Text: Ulrike Richter
Kursprogramm im Überblick
Übung 1 – Glatter Satz (10 Punkt Schrift auf 20 Cicero, mindestens 20 Zeilen nach Manuskript, ca. 1.066 Anschläge)
Lernziel: Winkelhaken stellen, Haltung des Winkelhakens, Ausschluss (Spatien, Quadrate, Regletten, Gevierte usw.) kennenlernen, Lettern in Winkelhaken stellen, Wortzwischenräume bei Blocksatz verringern bzw. erweitern, Zeilen aus dem Winkelhaken ausheben, Satz ausbinden, abziehen, ablegen
Übung 2 – Satz einer Akzidenz (in unserem Falle eine Grußkarte) zur Selbstnutzung
Lernziel: Manuskripterstellung, Scribble/Entwurf, was ist ein Satzspiegel, Farbigkeit, Schriftwahl
Übung 3 – Satz einer Tabelle nach Manuskript
Lernziel: Genaues Setzen nach vorliegendem Manuskript, Kennenlernen von Linientypen/Linienstärken, Satztechnik für Tabellenkopf, Linienanschlüsse, Satz der Querlinien als zweit Form
Meister Seppelt stellt sich vor
Wie bin ich in das Museum für Druckkunst gekommen? Das beinhaltet auch die Frage: Wie bin ich nach Leipzig gekommen? Der Grund war, wie so häufig, die Liebe. Aber nicht die Liebe zum anderen Geschlecht, sondern die Liebe zu dieser Stadt. Ich wollte hier in Leipzig meinen Lebensabend verbringen aber gleichzeitig auch ehrenamtlich tätig sein. Und was liegt da näher, wenn man schon Schriftsetzer gelernt hat und im grafischen Gewerbe tätig war, seine Dienste dem Museum für Druckkunst anzubieten? Und nun bin ich hier schon seit einigen Jahren!

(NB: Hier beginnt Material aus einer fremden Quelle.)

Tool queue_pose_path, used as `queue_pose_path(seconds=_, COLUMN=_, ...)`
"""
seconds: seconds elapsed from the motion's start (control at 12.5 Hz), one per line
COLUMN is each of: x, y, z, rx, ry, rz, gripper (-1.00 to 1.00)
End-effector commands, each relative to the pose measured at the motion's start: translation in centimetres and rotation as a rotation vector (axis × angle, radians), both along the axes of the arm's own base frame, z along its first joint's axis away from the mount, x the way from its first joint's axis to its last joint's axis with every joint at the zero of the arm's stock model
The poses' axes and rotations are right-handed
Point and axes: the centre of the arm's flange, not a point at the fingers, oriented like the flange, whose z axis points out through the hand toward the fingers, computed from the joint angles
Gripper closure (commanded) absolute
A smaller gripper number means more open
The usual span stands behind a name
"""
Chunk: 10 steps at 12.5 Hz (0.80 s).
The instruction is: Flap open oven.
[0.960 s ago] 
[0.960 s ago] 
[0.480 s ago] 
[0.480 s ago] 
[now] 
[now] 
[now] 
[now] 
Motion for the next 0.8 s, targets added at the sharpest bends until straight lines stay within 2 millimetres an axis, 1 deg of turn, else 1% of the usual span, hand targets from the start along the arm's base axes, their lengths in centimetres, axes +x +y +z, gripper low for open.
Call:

Dieter Seppelt ist Jahrgang 1946 und gelernter Schriftsetzer. Ab 1967 war er als Akzidenzsetzer in einer Spezialdruckerei für Bahn- und Postformulare tätig. Von 1971 bis 1984 arbeitete er als Korrektor in der Qualitätskontrolle. Als Designer in der Grafikabteilung gestaltete er ab 1987 Geschäftsdrucksachen und Corporate Identities und konzipiert komplizierte Durchschreibe-Formulare am Macintosh-Computer. Von 1995 bis 1999 leitete er die Druckvorstufe. Aufgrund von innerbertieblichen Umstrukturierungen wird er ab 2001 zum Produktioner in der Herstellungsabteilung des hauseigenen Verlages. Seit Sommer 2009 ist Herr Seppelt im wohlverdienten Ruhestand. Naja, nicht ganz. Denn schon seit 2010 arbeitet er als Redakteur und Hersteller für ein städtisches Senioren-Journal und veröffentlicht eigene Bücher.